Tag Archives: models

Zodiac Is On Target With Refreshed Sea Wolf

Zodiac has updated their Sea Wolf models for the Christmas season.

Yeah, it’s that wonderful time of the year when you receive gifts you don’t like, whilst those goodies you DO want are tantalisingly sold out by 2pm on Christmas Day as the Sales get underway.

Anyway, the changes are subtle; new typescript saying `Super Sea Wolf’ is embossed on the dial of the Compression edition. There are new dial colours too, plus bigger, triangular shaped markers at the 3,6 and 9 positions.

The Skin Diver has a date at 3pm, so the markers are different. Both the Skin and the Compression get bolder, kinda arrowhead shaped hands on the dial, which look very modern, very tool watch and it sort of fits in with that Zodiac-Target-Sight theme, if you get what we mean.

The lume isn’t green. It’s burnt orange and you know what, that’s a nice touch. Different.

Basically a special limited edition Navy Seals Sea Wolf, complete with a free infra-red night scope, would see Zodiac clean up this festive season. Just a free marketing idea for y’all there. You are welcome.

Prices are in the $1295-$1395 range. More info here. 

Pagani Homage to Explorer GMT Ticks All The Boxes

Who wouldn’t like  Rolex Explorer Freccione GMT from the 80s? Classic lines, 40mm case size, fantastic tool watch. However, finding a good one can be expensive, like 20 grand plus expensive. Ouch.

So if you love the style then China based brand Pagani have that all boxed off for you. The 42mm PD 1693 model was launched earlier in 2021 and really captures all the 80s GMT vibe you could want. 200m water resistance, classic orange GMT hand, plus a choice of white or black dials and that 24 hour numbered bezel too.

Inside, there’s a DG auto movement, which is closely based on the Miyota auto found in so many Accurist, Citizen and Bulova watches even today.  Sapphire crystal, 20mm lug width and a steel bracelet, or you can choose a silicone strap.

Price is $104 and that includes shipping.

More here.

Tissot PRX Auto: Little Touch of Remixed Genta Magic

Tissot’s PRX Powermatic 80 really captures the 80s vibe in terms of design, and it’s interesting to see Tissot chasing a younger market with its make-your-own-movie promotional campaign. It might work, although so many younger blokes want a Tudor, Rolex or Hublot – that’s the stuff they see sports stars wearing, not a Tissot.

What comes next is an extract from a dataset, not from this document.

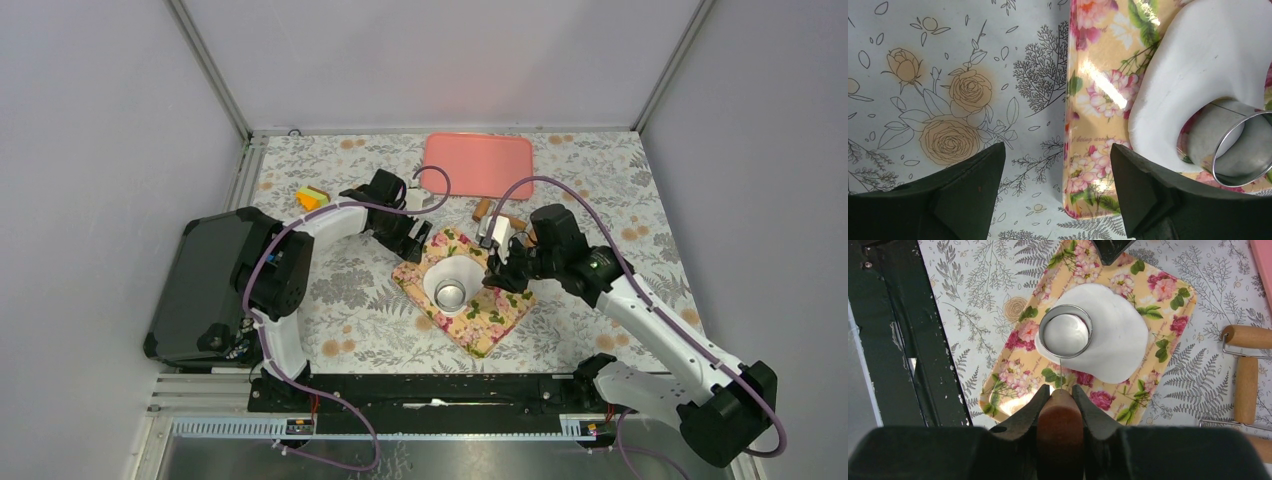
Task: Roll out the dumpling wrappers from the dough
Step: Remove the dumpling wrapper from the work surface.
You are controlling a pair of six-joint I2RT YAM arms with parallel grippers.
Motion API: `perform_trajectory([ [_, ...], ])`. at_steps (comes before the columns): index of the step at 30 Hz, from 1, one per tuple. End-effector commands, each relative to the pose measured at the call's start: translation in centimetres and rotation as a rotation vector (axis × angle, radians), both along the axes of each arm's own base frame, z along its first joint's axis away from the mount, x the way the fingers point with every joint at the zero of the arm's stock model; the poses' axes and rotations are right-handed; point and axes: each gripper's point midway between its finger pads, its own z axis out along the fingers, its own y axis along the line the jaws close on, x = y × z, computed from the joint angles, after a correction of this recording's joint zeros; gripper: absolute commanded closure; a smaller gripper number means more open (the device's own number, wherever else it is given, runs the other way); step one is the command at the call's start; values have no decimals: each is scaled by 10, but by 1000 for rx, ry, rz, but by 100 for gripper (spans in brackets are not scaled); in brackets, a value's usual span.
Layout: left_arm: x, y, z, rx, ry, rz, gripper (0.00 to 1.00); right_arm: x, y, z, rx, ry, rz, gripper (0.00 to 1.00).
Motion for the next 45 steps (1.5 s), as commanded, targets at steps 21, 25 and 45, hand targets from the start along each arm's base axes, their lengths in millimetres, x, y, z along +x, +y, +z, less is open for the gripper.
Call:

But a PRX Powermatic 80 is affordable of course. The budget Powermatic movement is a Swatch inspired sandwich of automated tech that keeps costs down, and although it isn’t adjustable by a trained watchmaker, frankly, most owners won’t really care. You shake it and off it goes, no battery required.

At £565 it’s way cheaper than a Tudor Black Bay, but still a bit expensive compared to plenty of Indie brand watches online, on Kickstarter, or even in some shops. You get that beautiful blue waffle finish dial, a case and bracelet that has a slight similarity to an AP Royal Oak too – no surprise as Gerald Genta was the designer behind the Roayal Oak, Omega Constellation and original PRX auto – that is some track record in watchmaking.



New Stuff: Updated Torgoen T43 Dive Watches

Torgoen has updated the T43 dive model, which has been one of its best sellers recently. Now with a graduated, `ombre’ style dial, this 44mm watch features a Swiss Ronda quartz movement. Here’s the spec from Torgoen;

The T43 Diver Collection features a 44mm stainless steel case, a classic diver’s ratcheting bezel and best-in-class sapphire crystal that’s both scratch resistant and water resistant up to 200 metres.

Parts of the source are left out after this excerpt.